Strongly Support ...................................................... 58%

Somewhat Support .................................................. 16%

Strongly Oppose ..................................................... 12%

Somewhat Oppose .................................................... 2%

Unsure, No Opinion ............................................... 12%

 

The Tax Foundation -- the granddaddy of conservative think tanks (founded in 1937) -- is a proponent of user fees/taxes simply because it is the fairest way to impose a tax.   Americans innately understand the fairness of paying your own way and that there is no free ride.  But that's the biggest problem we have with Senator Beck's plan to fund the Transportation Trust Fund (TTF) -- it makes New Jersey residents subsidize out-of-state drivers for the use of our roads and bridges.  And we're talking billions here -- billions of dollars in taxes that we could be collecting from out-of-state drivers to maintain and repair our roads and bridges but that instead we will make New Jersey residents pay. 

 

See, here's the FACT that you just can't get around:  The ONLY way to make out-of-state drivers pay their fair share is through a user tax on gasoline.  That's it.

 

And the voters who live in Senator Beck's Monmouth County agree.  Here's what they told that polling company last week:

 

T12. Approximately one third of gas tax revenues in New Jersey is paid by out-of-state travelers, while 100% of property taxes are paid by New Jersey residents.

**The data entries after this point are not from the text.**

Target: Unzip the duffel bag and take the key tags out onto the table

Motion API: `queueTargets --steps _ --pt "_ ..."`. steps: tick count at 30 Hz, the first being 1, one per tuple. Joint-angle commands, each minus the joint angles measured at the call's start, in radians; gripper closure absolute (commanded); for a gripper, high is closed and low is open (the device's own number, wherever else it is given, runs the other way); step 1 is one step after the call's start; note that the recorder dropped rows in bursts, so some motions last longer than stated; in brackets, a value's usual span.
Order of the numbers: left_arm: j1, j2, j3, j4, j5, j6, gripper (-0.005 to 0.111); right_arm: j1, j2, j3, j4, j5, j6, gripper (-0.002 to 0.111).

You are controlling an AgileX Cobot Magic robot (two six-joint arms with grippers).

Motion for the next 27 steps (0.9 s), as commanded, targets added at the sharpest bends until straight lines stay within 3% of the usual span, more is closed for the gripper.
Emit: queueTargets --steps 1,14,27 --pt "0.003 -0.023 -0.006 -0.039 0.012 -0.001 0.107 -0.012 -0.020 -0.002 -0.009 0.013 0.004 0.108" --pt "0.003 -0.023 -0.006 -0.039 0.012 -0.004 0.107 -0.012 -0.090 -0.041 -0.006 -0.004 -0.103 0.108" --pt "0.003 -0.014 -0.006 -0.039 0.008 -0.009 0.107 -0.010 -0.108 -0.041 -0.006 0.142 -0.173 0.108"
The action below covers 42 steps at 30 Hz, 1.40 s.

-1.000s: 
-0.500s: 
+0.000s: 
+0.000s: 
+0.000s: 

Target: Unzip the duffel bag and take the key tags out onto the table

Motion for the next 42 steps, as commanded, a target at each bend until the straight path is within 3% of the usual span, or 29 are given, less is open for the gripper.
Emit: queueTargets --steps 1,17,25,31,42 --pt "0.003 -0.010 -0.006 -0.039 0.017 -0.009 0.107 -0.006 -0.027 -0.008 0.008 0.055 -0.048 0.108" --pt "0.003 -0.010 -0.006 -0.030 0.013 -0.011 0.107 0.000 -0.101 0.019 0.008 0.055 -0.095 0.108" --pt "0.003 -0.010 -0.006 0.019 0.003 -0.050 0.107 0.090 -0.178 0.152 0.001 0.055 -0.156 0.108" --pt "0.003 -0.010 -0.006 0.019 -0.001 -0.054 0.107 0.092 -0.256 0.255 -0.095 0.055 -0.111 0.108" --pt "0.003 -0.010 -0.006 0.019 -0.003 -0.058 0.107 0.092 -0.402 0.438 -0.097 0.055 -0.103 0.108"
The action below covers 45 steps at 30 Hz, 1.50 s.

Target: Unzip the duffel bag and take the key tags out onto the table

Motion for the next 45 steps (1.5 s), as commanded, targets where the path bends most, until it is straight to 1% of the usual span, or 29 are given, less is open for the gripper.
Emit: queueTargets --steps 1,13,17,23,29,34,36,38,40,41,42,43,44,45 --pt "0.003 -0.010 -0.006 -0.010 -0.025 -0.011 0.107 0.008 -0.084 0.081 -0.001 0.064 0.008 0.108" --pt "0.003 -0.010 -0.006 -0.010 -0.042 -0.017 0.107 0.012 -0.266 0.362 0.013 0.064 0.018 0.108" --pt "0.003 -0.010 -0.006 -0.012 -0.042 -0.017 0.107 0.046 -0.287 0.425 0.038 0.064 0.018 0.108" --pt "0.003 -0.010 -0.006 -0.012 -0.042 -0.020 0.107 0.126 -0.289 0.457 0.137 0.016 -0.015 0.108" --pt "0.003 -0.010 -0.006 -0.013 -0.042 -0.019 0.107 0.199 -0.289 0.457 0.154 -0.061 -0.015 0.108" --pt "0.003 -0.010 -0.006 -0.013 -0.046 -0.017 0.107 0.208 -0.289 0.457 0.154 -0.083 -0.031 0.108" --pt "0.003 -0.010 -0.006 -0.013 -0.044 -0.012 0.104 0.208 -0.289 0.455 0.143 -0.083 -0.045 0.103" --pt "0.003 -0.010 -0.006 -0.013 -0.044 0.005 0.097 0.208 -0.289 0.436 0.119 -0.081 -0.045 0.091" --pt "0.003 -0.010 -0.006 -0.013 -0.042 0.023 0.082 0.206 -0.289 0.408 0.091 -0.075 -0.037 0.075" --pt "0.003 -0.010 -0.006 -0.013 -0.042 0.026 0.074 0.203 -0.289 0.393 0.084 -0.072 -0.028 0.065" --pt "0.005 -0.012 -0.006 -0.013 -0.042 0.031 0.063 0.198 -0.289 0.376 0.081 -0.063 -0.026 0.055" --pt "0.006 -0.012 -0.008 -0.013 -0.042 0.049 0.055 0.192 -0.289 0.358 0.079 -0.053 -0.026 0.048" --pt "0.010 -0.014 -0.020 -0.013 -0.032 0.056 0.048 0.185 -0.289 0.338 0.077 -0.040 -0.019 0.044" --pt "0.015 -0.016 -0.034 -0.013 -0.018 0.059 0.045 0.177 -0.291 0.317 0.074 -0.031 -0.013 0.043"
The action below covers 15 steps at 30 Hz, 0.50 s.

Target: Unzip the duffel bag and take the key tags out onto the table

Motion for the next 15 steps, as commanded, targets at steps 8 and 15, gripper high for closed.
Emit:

Knowing this information, which of the following do you think is the best option to pay for improvements to roads and bridges, an increase in the state gas tax or an increase in property taxes?

 

Gas tax .................................................................... 81%

Property tax ............................................................... 3%

Unsure or No Opinion ............................................ 16%

 

That is a pretty darn unambiguous finding.

 

We've been looking at the whole of Senator Beck's plan to address the TTF and how to fund road and bridge maintenance and repair.  There are lots of very optimistic assumptions and unanswered questions.  Here are just a few of the things Senator Beck could maybe help us understand better:

 

(1) New Jersey is a chronically low-growth state and its current tax structure makes it just about the worst place in America to start a business.  Senator Beck's plan does nothing to address the current tax structure, the damage done by the tax on retirement income and the estate tax.  There are no tax cuts in her plan, no attempt is made to address the out-migration of income and capital.

 

(2) And yet the Senator's plan is entirely reliant on economic growth and it will fail if there is an economic downturn.  Her estimate of 3.15 percent growth is more than double the current year revenue growth of 1.5 percent.

 

(3) Senator Beck's plan relies on timely savings from the mergers of departments and agencies (remember that the TTF is broke NOW) but fails to mention possible contractual hurdles and bond covenant issues.

 

(4) Her plan assumes $1.4 billion in health plan savings that have been recommended but not acted upon by the Legislature.

 

(5) And then there are the freezes:  K to 12 school aid is frozen, municipal aid is frozen, property tax relief is frozen, tuition aid grants are frozen, NJ Stars is frozen, student financial assistance is frozen, higher education funding is frozen, hospital funding is frozen, the State Police is frozen, and the Clean Energy Fund is raided.

 

Does anyone believe that this is the basis for a bi-partisan plan?  And it will have to be bi-partisan in order to get through the Democrat-controlled Legislature.  So what that leaves is politics and pre-campaign posturing.  That has merit for its own sake. . . but it won't maintain any roads or repair any bridges.